Esa conciencia de su misión como Madre de Dios la demostró en varios episodios de su vida: su soledad oculta de Nazaret, la Visitación a Santa Isabel, las bodas de Caná, el Calvario.
Grandeza y exigencias de la Maternidad divina
Sin lugar a dudas, la Maternidad divina es una dignidad suprema e infinita. Es lógico, pues, que se exalte la sublime dignidad que la Madre de Dios obtiene sobre todas las criaturas.
La Maternidad divina está directamente ordenada a la unión hipostática y es el más alto destino de una pura criatura, porque supera inmensamente todo lo que cualquiera de ellas pudiera alcanzar de un modo natural. Se trata de un milagro único, por el que, a la gracia de la Virginidad se agregó, por milagro singular, la otra de la divina Maternidad.
Tal milagro se ha producido sin mérito por parte de María, ya que es una gracia venida absolutamente de Dios, si bien aceptada libremente por Ella con su “fiat”. Pero además, no deja de ser maravilloso que el Hijo de Dios se dignase recibir sus enseñanzas humanas en la santa casa de Nazaret.
María es, sin duda, la Madre más digna, porque así convenía que fuera la Madre del Redentor; de ahí su exención del pecado original (su Concepción Inmaculada).

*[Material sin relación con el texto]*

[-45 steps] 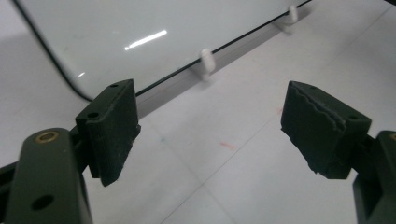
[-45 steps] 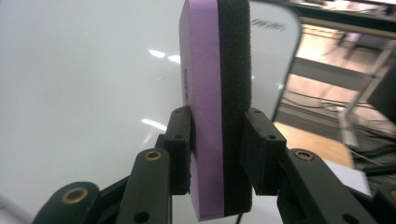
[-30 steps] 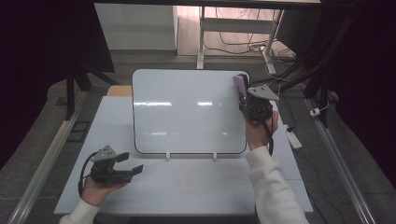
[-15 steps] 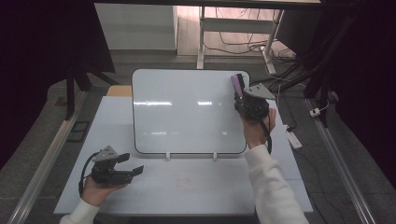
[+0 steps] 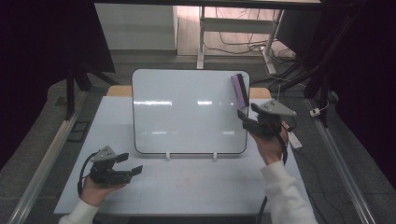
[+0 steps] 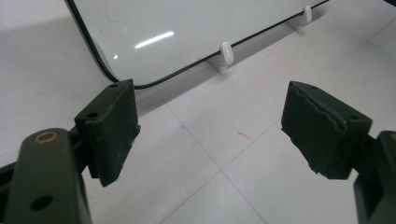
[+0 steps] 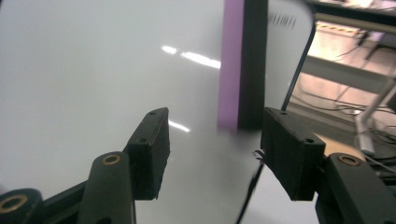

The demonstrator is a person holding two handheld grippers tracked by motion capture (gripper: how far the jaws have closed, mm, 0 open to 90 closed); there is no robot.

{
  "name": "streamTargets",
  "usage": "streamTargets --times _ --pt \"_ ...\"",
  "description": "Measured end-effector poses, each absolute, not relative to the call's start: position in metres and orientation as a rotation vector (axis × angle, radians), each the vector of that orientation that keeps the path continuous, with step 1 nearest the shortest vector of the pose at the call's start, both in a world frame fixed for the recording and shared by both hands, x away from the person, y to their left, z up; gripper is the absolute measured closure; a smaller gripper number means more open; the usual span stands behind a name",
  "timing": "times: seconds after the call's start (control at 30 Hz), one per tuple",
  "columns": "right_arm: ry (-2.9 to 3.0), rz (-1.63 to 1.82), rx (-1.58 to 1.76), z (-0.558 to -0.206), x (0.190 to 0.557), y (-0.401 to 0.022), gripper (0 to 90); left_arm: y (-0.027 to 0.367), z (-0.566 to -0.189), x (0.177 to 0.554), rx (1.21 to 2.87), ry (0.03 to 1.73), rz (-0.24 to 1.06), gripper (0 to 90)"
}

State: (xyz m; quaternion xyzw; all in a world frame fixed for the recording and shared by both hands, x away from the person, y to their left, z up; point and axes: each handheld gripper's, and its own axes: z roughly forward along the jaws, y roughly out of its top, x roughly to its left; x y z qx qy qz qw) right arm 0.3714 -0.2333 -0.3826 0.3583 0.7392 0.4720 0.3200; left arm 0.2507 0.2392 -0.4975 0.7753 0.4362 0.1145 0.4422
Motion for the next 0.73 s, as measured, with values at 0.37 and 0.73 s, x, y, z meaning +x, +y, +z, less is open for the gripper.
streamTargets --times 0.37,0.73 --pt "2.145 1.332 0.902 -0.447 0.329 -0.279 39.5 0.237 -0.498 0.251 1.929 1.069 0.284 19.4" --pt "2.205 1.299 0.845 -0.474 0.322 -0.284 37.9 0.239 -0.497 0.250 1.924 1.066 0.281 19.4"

Por todo ello, la Maternidad divina, es la razón de todos los dones y prerrogativas de María, y primeramente del amor de Jesús a Ella. Es la causa, como se acaba de decir, de la Inmaculada Concepción de María, porque tal convenía que fuera la Madre del Redentor para que a Él no le fuera transmitido el pecado original. Y es por eso, asimismo, el motivo de la impecabilidad de la Santísima Virgen, así como la razón de la plenitud de gracia que la hizo digna Madre de Dios, y también la razón de su santidad perfecta.